In 2019 I participated in a conference in Rome at which one of the keynote speakers discussed the rise of unbelief in the West and how the Catholic Church ought to address it. Maintaining that apologetic arguments by themselves, even compelling ones, get very little cache in this post-truth culture—one often driven by images and emotion—he argued that perhaps it is time for the Church to reinvigorate its evangelistic efforts by reintroducing the world to the beauty found in the Church’s art, music, literature, and architecture. Beauty, he rightly noted, can draw one to the truth, as it has often done for many wayfarers on this side of the beatific vision. “But,” as I asked him after his presentation, “weren’t the engineers of our present ecclesial predicament themselves brought up on, and lived within the walls of, the very beauty that you suggest is the way by which we will draw unbelievers to the Church? So, if beauty was such a feeble bulwark against ecclesial infidelity the first time around, perhaps there is more to making and keeping disciples than attractive places, artistic excellence, and elegant expression.” The objective of my question was not to challenge his point about the power of beauty, a point with which I wholeheartedly agree. Rather, it was to suggest that stories of historical causality that attribute cultural decline and retrieval to the abandoning and accepting of certain ideas or practices always seem to leave something out, namely, what made the alternative ideas and practices so attractive to the dissenters.

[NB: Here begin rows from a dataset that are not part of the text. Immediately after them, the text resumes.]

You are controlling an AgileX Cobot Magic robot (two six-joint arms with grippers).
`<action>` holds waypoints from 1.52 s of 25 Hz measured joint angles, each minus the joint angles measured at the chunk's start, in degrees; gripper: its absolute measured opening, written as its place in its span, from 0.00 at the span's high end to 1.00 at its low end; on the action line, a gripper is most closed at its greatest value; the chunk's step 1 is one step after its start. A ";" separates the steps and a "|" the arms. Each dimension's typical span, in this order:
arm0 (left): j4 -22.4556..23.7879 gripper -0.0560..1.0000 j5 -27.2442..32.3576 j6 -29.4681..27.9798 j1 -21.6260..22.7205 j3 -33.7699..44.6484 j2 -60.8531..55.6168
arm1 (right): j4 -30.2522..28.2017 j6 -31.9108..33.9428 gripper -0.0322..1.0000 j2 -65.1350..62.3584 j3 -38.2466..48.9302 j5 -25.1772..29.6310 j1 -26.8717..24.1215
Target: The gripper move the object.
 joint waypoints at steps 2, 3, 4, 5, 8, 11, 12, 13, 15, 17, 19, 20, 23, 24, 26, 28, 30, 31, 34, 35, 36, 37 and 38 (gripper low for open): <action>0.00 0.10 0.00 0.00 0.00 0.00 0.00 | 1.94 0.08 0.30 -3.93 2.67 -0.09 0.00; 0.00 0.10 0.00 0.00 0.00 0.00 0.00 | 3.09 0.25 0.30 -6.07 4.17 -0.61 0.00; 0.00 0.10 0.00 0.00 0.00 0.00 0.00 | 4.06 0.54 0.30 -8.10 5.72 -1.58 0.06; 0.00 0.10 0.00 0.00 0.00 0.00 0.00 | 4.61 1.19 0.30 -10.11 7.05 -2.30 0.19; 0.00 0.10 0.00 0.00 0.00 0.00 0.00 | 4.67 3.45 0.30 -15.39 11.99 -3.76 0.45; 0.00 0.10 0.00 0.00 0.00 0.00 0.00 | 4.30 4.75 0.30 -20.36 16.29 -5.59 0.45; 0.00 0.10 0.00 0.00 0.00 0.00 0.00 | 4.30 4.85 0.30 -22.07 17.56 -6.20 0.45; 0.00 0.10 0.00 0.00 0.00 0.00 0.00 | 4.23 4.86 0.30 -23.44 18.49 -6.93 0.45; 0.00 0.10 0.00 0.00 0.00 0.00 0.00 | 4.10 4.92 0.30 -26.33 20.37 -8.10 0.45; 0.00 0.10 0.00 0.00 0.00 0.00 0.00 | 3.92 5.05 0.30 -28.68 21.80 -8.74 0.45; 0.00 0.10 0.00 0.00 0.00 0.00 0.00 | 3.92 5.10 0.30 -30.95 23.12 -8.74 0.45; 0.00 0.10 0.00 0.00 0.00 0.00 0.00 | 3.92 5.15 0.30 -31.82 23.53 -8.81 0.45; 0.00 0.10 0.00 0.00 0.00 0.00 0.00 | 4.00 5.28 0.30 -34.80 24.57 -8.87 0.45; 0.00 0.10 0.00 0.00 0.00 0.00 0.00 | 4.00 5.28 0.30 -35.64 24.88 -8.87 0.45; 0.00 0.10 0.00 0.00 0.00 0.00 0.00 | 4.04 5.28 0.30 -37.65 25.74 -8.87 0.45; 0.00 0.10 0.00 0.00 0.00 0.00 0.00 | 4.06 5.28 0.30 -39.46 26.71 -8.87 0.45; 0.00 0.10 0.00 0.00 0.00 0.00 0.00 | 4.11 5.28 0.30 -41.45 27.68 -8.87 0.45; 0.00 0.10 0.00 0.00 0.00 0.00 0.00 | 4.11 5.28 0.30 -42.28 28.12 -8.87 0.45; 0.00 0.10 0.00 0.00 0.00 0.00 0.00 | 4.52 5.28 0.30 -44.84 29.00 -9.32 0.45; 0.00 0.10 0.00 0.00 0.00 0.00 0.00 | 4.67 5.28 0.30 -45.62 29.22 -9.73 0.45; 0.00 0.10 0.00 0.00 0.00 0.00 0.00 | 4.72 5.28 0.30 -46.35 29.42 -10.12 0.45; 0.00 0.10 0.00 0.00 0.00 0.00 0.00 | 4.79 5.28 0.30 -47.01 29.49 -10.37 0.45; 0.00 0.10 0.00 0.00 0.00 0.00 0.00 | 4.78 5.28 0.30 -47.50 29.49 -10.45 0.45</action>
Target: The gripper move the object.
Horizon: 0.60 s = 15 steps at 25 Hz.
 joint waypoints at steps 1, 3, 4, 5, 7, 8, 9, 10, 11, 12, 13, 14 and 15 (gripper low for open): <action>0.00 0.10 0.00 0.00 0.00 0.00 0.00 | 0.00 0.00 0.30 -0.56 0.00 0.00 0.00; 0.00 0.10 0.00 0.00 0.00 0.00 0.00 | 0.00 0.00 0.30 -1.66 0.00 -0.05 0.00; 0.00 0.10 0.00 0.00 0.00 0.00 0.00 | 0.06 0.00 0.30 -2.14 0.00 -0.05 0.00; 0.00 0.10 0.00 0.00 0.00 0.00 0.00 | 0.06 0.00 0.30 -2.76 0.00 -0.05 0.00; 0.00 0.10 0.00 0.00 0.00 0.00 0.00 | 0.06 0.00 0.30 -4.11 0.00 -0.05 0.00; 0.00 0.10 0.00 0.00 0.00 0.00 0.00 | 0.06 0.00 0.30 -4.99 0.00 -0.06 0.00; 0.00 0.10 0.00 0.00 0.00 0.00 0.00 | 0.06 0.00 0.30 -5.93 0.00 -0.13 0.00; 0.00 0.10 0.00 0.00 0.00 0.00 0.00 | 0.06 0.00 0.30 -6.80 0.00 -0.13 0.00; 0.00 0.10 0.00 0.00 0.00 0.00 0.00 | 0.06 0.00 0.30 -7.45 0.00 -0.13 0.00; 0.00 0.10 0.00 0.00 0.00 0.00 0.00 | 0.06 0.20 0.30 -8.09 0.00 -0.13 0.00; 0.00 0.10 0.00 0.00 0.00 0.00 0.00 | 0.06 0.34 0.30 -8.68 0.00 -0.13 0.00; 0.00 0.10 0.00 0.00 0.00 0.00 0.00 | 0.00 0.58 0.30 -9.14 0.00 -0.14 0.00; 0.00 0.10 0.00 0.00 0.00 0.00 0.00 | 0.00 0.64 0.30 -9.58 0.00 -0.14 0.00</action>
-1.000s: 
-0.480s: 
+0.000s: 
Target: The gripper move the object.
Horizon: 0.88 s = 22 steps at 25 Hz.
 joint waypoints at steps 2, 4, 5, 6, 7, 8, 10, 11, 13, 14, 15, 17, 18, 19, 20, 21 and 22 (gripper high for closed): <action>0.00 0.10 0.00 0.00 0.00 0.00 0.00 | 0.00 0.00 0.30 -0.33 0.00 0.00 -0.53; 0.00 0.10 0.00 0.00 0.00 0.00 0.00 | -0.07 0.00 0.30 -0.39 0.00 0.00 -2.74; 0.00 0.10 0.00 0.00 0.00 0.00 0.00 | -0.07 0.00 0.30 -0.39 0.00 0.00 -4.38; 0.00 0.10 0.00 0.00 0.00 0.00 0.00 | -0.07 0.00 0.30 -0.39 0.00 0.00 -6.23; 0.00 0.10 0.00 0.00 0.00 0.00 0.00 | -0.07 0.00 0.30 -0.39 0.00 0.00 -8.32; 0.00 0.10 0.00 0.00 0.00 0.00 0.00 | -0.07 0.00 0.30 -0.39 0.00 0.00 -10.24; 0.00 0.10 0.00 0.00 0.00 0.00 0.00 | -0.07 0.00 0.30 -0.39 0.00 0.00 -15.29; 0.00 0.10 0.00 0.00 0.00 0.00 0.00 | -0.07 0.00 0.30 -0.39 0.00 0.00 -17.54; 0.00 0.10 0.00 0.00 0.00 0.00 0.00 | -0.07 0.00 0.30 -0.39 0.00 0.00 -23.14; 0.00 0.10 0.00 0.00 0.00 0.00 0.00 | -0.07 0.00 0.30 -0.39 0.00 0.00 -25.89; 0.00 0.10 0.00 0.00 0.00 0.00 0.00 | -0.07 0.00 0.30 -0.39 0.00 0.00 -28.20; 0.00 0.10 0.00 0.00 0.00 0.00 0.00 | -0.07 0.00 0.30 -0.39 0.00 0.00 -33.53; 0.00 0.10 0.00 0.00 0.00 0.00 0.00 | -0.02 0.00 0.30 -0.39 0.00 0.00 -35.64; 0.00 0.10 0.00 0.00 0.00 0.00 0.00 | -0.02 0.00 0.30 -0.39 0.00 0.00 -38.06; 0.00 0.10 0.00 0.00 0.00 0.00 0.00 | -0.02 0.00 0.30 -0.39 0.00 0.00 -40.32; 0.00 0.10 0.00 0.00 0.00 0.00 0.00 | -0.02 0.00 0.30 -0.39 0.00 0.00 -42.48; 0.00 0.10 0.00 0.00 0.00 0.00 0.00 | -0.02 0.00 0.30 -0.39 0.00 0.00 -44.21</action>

That is the problem that sprang to mind while I was reading Robert Reilly’s fine book, America on Trial: A Defense of the American Founding. It tells a story of ascent, decline, retrieval, and decline, one that takes the reader from the late Middle Ages through the Reformation and post-Reformation Europe and England to the founding of the United States, concluding with remarks about how our present crises are not to be blamed on our predecessors who drafted and ratified the US Constitution and the Bill of Rights. Along the way the reader is told about how certain changes in political philosophy throughout this history—often generated by prior metaphysical and epistemological commitments—were the catalyst for the triumphs and atrocities by which we mark a people’s proximity to progress and justice.
As he notes in the introduction, Reilly was inspired to write this book to respond to the works of two Catholic scholars, political scientist Patrick Deneen and philosopher Michael Hanby, whose views have been popularized by writers like the Orthodox journalist Rod Dreher. Just as Reilly has a story to tell, so do Deneen and Hanby. According to Reilly, these authors argue that the rise of social justice warrior scrupulosity on matters of human nature, the family, and identity politics is the result of philosophical seeds planted long ago by the American Founders, which they appropriated from thinkers like Thomas Hobbes and John Locke. Of course, the Founders themselves would have never consciously countenanced anything like gender identity theory, same-sex marriage, or abortion on demand. Nevertheless, because they unwittingly accepted the metaphysical and epistemological beliefs of Hobbes and Locke, which became permanently embedded in our understanding of law and politics, the Founders’ appeals to virtue, morality, and religion as essential to civil society would in the long run seem less and less plausible as the nominalist and voluntarist assumptions of Enlightenment liberalism found their way into every nook and cranny of our culture.
Contra Deneen and Hanby, Reilly argues that there is a crooked line from Aristotle to Aquinas to Magna Carta (made crooked for a while by Ockham, Luther, and Hobbes) to Richard Hooker to John Locke (not entirely not crooked) and on into the American Founding. His story is that the American government founded in 1776, that subsequently ratified the Constitution (1788) and the Bill of Rights (1789), is one whose Founders rejected the nominalism and voluntarism embraced by figures like Ockham, Luther, and Hobbes, accepted only the good parts of Locke, and were deeply influenced by Hooker and the pre-Enlightenment tradition that he sought to retrieve. To strengthen his point, Reilly contrasts the American revolution with the French revolution, arguing that the latter is precisely what one would expect from a government founded on ideas that reject constitutionalism, metaphysical realism, the biblical idea of the imago dei, the consent of the governed, and rights grounded in the proper end of human life.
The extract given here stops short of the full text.